> Action item
Reproduce only the lines of the material below that start at the line containing "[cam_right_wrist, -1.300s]" and stop at the line containing "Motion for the". Keep both end lines.

> Collected data

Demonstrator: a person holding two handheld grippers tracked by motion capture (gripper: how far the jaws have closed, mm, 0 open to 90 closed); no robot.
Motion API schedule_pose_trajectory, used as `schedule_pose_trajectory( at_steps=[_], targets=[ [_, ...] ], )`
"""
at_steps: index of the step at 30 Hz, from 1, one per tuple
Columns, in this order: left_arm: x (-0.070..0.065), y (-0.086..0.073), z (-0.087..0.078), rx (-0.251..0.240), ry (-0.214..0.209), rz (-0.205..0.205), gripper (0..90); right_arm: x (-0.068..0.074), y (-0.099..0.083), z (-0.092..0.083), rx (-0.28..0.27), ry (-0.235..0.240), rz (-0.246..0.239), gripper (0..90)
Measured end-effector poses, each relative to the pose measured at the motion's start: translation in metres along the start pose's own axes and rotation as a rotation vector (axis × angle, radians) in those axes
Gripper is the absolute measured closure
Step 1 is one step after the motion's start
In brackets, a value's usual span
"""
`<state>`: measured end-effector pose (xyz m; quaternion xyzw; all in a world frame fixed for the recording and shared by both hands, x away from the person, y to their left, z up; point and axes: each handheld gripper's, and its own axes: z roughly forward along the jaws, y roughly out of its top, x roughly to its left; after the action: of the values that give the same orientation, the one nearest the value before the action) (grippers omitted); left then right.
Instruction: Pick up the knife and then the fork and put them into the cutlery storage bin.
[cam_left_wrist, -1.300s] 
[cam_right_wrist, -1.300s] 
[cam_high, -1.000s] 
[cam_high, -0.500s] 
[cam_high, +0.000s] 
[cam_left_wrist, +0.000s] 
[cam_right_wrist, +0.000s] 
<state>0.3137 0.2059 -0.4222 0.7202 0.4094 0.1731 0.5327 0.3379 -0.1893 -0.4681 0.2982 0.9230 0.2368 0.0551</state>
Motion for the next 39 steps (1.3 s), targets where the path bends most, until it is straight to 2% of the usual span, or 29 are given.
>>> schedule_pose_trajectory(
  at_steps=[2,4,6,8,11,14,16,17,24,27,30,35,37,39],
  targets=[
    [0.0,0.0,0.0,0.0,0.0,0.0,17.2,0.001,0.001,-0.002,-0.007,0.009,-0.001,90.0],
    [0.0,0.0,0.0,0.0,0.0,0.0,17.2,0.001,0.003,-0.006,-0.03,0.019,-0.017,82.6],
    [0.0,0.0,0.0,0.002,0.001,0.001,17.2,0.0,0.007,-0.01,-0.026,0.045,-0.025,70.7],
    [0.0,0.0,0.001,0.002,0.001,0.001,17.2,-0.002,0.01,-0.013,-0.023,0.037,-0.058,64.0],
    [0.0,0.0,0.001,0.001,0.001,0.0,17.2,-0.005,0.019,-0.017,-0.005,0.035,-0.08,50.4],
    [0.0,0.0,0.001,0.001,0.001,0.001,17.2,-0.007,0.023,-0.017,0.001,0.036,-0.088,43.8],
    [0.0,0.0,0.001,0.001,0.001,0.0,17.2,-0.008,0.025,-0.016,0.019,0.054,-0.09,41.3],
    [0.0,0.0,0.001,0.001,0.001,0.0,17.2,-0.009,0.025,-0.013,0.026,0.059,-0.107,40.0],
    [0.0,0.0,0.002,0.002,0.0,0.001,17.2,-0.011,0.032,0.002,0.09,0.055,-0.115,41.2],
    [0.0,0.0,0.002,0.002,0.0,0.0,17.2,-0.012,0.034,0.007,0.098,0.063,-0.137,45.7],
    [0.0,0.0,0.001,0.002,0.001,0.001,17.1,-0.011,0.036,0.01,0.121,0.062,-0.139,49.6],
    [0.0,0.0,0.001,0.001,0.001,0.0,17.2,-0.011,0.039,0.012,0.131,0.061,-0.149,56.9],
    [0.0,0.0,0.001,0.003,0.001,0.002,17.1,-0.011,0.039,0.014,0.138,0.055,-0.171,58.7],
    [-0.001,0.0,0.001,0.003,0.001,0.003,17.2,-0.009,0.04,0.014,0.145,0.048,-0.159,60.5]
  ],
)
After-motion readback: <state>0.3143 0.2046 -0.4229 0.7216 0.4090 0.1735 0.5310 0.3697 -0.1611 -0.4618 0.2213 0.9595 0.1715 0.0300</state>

> Task solution
[cam_right_wrist, -1.300s] 
[cam_high, -1.000s] 
[cam_high, -0.500s] 
[cam_high, +0.000s] 
[cam_left_wrist, +0.000s] 
[cam_right_wrist, +0.000s] 
<state>0.3137 0.2059 -0.4222 0.7202 0.4094 0.1731 0.5327 0.3379 -0.1893 -0.4681 0.2982 0.9230 0.2368 0.0551</state>
Motion for the next 39 steps (1.3 s), targets where the path bends most, until it is straight to 2% of the usual span, or 29 are given.

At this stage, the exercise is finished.